> **EXERCISE DIRECTIONS**
Give back the full listing, character for character, with no pictures.

------ SUPPLIED MATERIAL ------

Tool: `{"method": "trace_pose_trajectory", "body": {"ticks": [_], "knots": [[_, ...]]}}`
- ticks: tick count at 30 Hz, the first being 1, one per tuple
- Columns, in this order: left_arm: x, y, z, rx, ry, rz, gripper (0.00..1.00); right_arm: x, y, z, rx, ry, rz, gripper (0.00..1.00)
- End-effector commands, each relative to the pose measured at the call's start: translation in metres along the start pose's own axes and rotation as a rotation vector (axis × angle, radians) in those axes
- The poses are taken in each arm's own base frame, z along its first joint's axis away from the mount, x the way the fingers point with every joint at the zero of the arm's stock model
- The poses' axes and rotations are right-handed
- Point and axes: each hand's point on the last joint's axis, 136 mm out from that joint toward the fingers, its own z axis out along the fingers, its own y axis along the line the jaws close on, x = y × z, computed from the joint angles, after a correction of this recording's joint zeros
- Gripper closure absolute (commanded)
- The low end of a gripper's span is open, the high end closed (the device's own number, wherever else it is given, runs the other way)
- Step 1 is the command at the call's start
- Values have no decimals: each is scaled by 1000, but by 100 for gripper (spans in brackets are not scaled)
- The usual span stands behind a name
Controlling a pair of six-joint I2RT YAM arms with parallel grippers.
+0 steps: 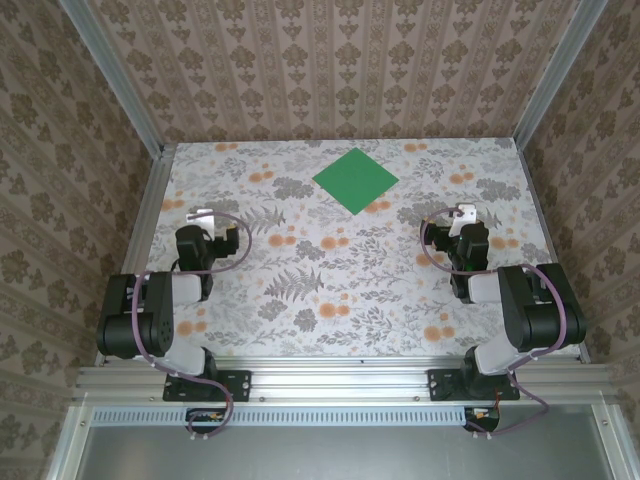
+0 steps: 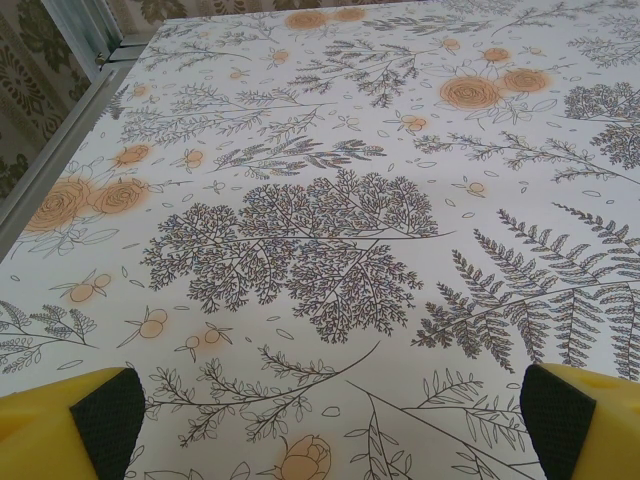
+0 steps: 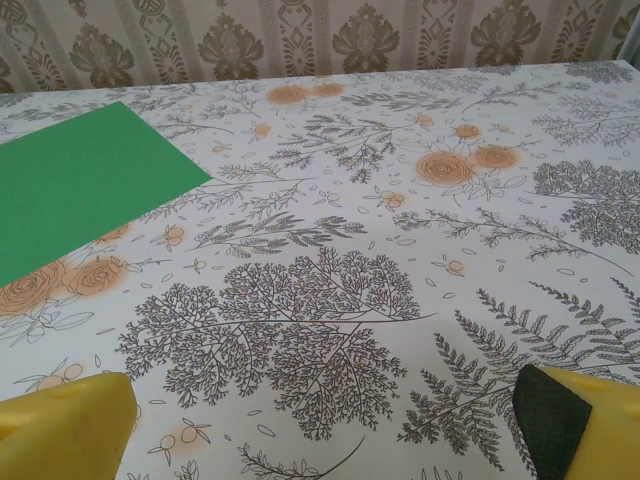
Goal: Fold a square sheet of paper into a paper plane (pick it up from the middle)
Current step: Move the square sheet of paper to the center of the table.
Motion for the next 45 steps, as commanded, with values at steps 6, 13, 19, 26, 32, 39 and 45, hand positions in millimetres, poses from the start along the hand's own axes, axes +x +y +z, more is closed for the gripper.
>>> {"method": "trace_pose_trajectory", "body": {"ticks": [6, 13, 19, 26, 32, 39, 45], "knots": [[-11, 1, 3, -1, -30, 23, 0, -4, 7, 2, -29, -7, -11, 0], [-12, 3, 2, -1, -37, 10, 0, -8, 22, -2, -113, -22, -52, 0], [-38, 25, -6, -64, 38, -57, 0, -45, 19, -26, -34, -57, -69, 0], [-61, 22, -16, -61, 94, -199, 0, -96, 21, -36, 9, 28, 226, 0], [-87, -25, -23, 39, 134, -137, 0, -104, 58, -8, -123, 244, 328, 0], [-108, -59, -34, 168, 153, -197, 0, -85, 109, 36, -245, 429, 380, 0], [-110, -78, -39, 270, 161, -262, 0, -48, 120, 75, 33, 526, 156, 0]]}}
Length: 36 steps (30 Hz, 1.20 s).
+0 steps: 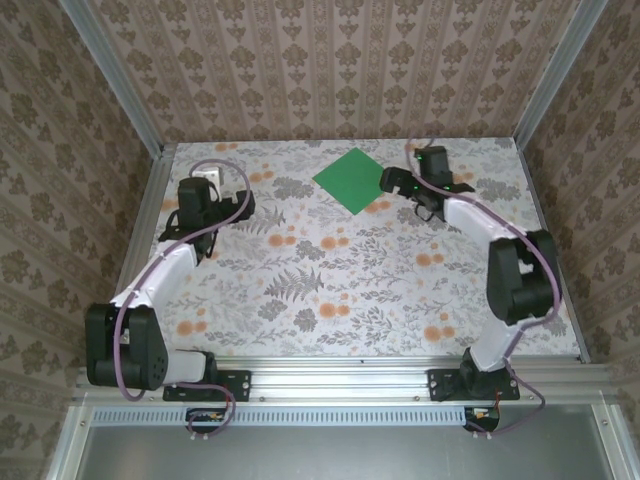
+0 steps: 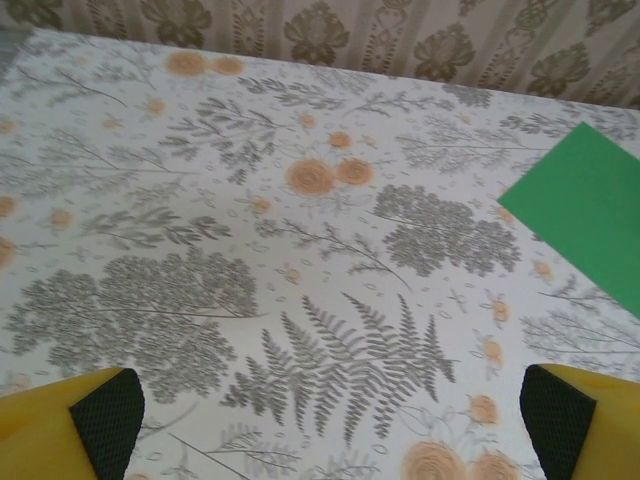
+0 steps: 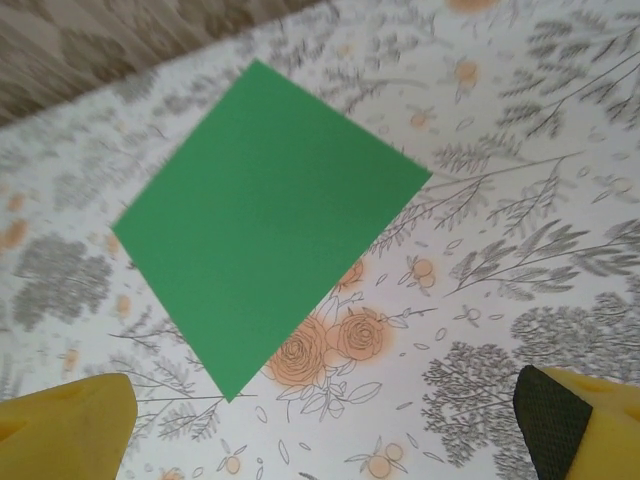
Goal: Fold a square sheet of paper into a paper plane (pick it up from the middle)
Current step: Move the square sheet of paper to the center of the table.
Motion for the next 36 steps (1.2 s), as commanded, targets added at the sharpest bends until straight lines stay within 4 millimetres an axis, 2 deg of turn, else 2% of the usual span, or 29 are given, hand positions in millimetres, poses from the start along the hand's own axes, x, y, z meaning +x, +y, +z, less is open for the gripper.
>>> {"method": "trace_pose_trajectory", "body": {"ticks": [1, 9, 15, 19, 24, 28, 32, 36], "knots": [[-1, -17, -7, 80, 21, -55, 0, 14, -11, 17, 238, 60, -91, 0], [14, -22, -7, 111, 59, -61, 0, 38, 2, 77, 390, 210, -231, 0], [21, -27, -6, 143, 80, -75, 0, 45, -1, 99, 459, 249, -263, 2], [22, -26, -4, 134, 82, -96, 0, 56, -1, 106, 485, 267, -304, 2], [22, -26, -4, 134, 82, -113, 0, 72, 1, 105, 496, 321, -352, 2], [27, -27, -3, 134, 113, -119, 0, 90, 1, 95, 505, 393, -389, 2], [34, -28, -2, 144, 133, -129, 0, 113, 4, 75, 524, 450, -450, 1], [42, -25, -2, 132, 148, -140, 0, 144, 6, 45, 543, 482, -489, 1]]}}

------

> **RESPONSE BOX**
Tool: `{"method": "trace_pose_trajectory", "body": {"ticks": [_], "knots": [[_, ...]]}}`
- ticks: tick count at 30 Hz, the first being 1, one per tuple
- Columns, in this order: left_arm: x, y, z, rx, ry, rz, gripper (0.00..1.00); right_arm: x, y, z, rx, ry, rz, gripper (0.00..1.00)
- End-effector commands, each relative to the pose measured at the call's start: translation in metres along the start pose's own axes and rotation as a rotation vector (axis × angle, radians) in those axes
- The poses are taken in each arm's own base frame, z along its first joint's axis away from the mount, x the way the fingers point with every joint at the zero of the arm's stock model
- The poses' axes and rotations are right-handed
- Point and axes: each hand's point on the last joint's axis, 136 mm out from that joint toward the fingers, its own z axis out along the fingers, its own y axis along the line the jaws close on, x = y × z, computed from the joint angles, after a correction of this recording's joint zeros
- Gripper closure absolute (commanded)
- The low end of a gripper's span is open, the high end closed (the device's own number, wherever else it is given, runs the other way)
- Step 1 is the command at the call's start
- Values have no decimals: each is scaled by 1000, but by 100 for gripper (spans in brackets are not scaled)
- The usual span stands behind a name
Controlling a pair of six-joint I2RT YAM arms with parallel grippers.
+0 steps: 
+0 steps: 
+0 steps: 
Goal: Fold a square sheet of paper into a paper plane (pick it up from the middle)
Current step: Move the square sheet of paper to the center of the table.
Motion for the next 45 steps, as commanded, with values at steps 6, 13, 19, 26, 32, 39 and 45, hand positions in millimetres, poses from the start along the hand's own axes, axes +x +y +z, more is closed for the gripper.
>>> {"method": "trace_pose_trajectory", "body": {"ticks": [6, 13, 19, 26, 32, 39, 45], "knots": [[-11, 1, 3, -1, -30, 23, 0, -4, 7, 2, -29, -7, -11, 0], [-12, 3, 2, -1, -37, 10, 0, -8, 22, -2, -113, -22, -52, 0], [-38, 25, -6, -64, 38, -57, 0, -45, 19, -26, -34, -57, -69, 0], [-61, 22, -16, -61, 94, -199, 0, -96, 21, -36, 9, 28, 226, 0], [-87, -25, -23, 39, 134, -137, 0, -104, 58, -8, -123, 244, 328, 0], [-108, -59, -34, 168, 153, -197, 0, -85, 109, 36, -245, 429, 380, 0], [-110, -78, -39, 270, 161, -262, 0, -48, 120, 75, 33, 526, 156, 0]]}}
Length: 36 steps (30 Hz, 1.20 s).
+0 steps: 
+0 steps: 
+0 steps: 
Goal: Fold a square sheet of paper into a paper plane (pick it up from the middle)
Current step: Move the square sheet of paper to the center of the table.
Motion for the next 36 steps (1.2 s), as commanded, targets added at the sharpest bends until straight lines stay within 4 millimetres an axis, 2 deg of turn, else 2% of the usual span, or 29 are given, hand positions in millimetres, poses from the start along the hand's own axes, x, y, z meaning +x, +y, +z, less is open for the gripper.
>>> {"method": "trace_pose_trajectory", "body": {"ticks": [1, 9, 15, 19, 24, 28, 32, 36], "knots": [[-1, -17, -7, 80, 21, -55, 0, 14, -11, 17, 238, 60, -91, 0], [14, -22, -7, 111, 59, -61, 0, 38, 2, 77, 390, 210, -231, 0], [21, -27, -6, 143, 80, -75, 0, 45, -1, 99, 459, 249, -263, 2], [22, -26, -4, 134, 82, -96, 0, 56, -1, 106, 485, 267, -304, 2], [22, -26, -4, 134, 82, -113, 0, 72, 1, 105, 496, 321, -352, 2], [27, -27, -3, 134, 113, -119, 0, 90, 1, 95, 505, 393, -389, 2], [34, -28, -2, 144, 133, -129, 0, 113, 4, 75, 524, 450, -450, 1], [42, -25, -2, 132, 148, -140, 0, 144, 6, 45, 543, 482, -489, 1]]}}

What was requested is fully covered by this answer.